The deal is a bit complicated. Bristol is paying $5.3 billion for Amylin’s equity and another $1.7 billion to cover debt and obligations associated with the biotech ending a joint venture with Eli Lilly. In a follow-on transaction, AstraZeneca will pay $3.4 billion for half the profits and losses from Amylin’s drugs.

The rationale is simple. The world is getting fatter. And while the United States and UK are near the forefront of the trend, developing countries such as China and India are rapidly catching up. This has health consequences. The number of patients with diabetes has more than doubled since 1980 to about 350 million, according to a study last year in the Lancet medical journal.

Yet Amylin hasn’t lived up to all of its backers’ hopes. Sales of the company’s lead drug, which is derived from the spit of the Gila lizard and has the happy side effect of reducing patients’ weight, have grown slowly. The recent introduction of a weekly version should help.
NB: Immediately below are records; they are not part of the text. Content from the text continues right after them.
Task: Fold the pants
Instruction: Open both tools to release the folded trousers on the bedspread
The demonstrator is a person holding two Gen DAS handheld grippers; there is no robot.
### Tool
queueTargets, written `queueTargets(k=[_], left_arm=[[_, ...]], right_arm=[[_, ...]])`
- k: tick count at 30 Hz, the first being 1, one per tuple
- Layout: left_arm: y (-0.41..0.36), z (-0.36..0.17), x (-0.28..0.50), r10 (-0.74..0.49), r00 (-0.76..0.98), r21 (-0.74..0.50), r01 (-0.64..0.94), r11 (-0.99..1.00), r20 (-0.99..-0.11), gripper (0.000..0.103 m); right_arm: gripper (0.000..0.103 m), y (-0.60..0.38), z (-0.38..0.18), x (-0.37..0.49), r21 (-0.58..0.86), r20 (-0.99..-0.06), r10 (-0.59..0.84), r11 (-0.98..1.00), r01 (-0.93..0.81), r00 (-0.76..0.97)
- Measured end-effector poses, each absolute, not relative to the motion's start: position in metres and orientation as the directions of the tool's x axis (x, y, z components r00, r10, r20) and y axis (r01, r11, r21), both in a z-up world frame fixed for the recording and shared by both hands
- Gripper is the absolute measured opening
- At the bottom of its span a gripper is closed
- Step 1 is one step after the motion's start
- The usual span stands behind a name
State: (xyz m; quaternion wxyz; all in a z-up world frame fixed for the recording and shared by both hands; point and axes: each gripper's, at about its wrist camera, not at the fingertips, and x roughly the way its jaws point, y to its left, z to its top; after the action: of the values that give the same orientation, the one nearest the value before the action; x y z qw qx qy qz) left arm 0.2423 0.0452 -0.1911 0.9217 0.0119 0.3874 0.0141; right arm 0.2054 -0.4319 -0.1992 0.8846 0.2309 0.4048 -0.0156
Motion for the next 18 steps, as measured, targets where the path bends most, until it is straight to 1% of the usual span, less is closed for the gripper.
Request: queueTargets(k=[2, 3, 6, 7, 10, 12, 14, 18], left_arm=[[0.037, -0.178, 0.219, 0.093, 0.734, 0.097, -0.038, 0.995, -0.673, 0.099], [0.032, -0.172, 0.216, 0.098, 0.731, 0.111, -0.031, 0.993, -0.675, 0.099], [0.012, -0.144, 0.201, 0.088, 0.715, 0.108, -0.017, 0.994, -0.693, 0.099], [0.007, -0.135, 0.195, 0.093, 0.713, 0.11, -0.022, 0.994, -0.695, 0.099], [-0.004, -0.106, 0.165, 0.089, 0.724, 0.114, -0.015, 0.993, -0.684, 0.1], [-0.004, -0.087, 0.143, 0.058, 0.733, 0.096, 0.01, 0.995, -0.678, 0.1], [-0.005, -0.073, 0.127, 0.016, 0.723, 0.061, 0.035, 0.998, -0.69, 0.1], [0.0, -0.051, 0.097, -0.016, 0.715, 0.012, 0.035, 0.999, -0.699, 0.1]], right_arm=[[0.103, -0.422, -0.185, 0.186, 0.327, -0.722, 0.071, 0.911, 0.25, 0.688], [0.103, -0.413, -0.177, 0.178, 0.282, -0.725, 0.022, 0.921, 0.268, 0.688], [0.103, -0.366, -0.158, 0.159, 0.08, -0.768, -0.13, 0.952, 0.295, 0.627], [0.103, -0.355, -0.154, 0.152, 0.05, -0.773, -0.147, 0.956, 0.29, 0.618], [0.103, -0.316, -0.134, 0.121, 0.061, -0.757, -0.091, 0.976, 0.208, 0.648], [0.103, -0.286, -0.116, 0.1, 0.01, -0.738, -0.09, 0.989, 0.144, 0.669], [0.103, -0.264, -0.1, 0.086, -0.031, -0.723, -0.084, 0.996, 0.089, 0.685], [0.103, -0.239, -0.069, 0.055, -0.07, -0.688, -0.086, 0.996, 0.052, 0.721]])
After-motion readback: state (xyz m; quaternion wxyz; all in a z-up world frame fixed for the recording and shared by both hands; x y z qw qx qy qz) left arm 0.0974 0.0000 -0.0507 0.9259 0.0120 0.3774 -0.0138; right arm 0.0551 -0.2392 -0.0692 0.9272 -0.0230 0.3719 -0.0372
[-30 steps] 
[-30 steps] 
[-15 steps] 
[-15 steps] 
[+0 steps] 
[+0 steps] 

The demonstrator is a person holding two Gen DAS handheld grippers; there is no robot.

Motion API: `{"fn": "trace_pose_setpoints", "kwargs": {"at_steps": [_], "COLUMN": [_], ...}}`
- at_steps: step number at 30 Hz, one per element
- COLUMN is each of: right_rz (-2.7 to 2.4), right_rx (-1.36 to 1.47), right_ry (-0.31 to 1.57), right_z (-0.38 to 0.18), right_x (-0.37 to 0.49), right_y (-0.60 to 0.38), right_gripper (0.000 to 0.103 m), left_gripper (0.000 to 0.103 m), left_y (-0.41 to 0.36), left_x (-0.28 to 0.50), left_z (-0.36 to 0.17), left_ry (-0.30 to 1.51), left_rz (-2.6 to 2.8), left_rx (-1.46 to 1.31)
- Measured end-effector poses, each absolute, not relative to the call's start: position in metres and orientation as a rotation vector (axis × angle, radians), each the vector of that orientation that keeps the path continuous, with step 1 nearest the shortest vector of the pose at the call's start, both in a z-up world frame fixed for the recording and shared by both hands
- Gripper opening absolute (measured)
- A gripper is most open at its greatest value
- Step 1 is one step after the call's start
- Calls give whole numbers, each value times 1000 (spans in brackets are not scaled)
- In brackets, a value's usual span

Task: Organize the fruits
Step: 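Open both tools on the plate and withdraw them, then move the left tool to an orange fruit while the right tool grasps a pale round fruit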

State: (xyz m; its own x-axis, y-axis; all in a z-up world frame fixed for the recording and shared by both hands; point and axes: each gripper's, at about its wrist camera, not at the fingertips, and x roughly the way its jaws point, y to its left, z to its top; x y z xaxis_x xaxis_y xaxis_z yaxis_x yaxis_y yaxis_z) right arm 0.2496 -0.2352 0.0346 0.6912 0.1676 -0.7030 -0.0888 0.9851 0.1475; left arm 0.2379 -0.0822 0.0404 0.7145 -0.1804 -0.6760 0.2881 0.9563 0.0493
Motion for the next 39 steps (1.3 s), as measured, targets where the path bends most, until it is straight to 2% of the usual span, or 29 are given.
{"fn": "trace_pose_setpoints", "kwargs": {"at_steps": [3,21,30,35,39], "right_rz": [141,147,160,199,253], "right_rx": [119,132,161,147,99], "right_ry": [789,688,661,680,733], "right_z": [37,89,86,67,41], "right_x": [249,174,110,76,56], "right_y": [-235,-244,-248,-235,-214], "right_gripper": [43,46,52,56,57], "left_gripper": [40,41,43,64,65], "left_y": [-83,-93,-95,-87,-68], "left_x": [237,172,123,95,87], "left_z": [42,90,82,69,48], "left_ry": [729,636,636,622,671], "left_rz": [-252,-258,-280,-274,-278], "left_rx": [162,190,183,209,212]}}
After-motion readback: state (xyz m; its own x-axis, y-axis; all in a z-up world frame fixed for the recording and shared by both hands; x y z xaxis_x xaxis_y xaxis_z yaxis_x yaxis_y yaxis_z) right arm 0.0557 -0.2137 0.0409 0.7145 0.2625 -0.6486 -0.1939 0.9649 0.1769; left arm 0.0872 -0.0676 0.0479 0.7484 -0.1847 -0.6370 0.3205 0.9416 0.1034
But skeptics will point out that firms ranging from Novo Nordisk to Sanofi to GlaxoSmithKline have similar drugs in development or already on the market.

So why are Bristol and Astra paying roughly seven times estimated 2013 sales for the money-losing biotech? Similar firms with products on the market trade at about five times. The fact the two pharma firms already have a partnership devoted to diabetes helps. Plugging Amylin in should result in some cost synergies, and the two firms might be able to do a better job selling lizard spit. But the biggest factor in favor of the deal is time. Amylin’s drugs are unlikely to face cheap generic competition for the foreseeable future. Meanwhile, diabetes will continue expanding relentlessly. That gives plenty of time for the purchase to grow into its valuation, and perhaps become a sweet deal.